Task instructions: Each line below either holds the string "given" or doesn't. Count those that do and give only the number.
*** Opening Data shown ***
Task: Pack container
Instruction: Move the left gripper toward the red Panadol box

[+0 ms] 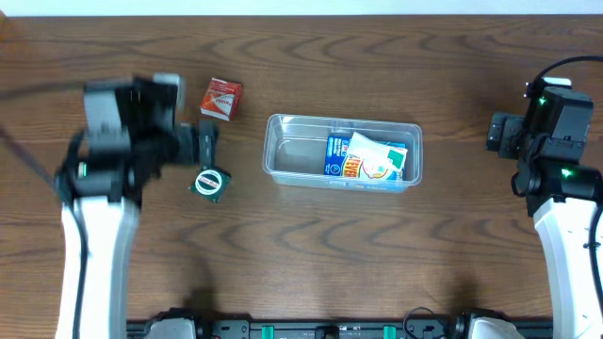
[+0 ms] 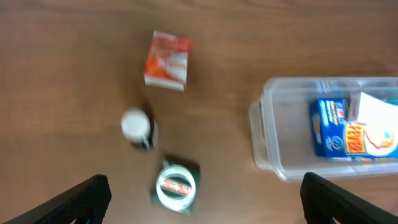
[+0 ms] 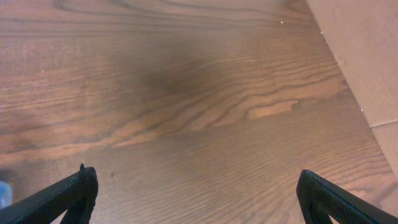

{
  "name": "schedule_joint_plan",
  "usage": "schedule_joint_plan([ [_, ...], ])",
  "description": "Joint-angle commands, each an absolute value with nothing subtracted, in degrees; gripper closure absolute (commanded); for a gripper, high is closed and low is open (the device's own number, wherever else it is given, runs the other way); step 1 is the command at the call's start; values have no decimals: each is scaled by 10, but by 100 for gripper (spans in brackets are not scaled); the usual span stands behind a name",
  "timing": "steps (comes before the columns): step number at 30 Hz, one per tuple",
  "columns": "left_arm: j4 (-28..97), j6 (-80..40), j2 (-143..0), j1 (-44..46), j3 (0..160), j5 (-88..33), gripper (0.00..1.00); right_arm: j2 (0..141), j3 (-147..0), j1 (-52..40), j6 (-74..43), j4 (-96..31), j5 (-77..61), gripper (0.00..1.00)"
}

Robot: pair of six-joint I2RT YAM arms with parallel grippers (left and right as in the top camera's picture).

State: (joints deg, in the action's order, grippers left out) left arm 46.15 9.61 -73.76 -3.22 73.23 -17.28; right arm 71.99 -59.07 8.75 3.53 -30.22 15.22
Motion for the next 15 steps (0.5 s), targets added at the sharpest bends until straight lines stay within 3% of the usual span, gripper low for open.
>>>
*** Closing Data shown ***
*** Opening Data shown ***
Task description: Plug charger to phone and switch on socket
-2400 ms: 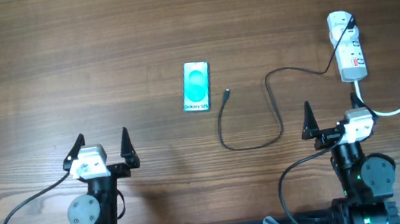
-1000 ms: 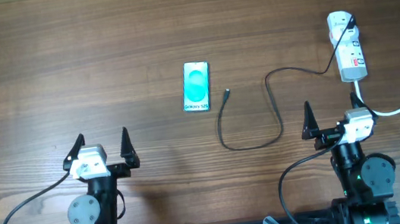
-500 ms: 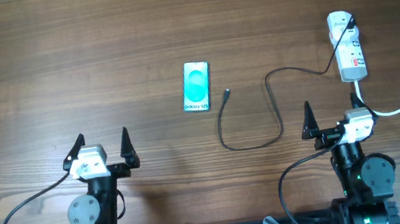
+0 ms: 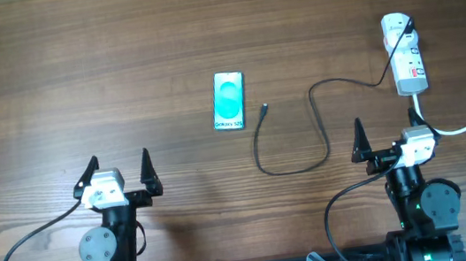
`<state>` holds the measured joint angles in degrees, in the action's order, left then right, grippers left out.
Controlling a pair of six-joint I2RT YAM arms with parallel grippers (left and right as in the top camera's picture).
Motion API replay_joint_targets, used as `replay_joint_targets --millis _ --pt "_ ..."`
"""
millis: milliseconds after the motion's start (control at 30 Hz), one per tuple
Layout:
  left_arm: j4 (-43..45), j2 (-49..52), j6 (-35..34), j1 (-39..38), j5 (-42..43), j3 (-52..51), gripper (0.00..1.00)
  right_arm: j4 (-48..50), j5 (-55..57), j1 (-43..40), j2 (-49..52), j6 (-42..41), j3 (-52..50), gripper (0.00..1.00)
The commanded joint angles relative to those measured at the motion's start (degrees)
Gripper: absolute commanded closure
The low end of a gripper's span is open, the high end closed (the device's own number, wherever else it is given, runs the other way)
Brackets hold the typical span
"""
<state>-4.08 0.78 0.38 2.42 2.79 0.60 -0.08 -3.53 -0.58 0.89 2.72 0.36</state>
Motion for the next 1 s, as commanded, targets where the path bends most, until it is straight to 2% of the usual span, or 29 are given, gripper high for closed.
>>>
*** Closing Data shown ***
Solution for this exercise: 3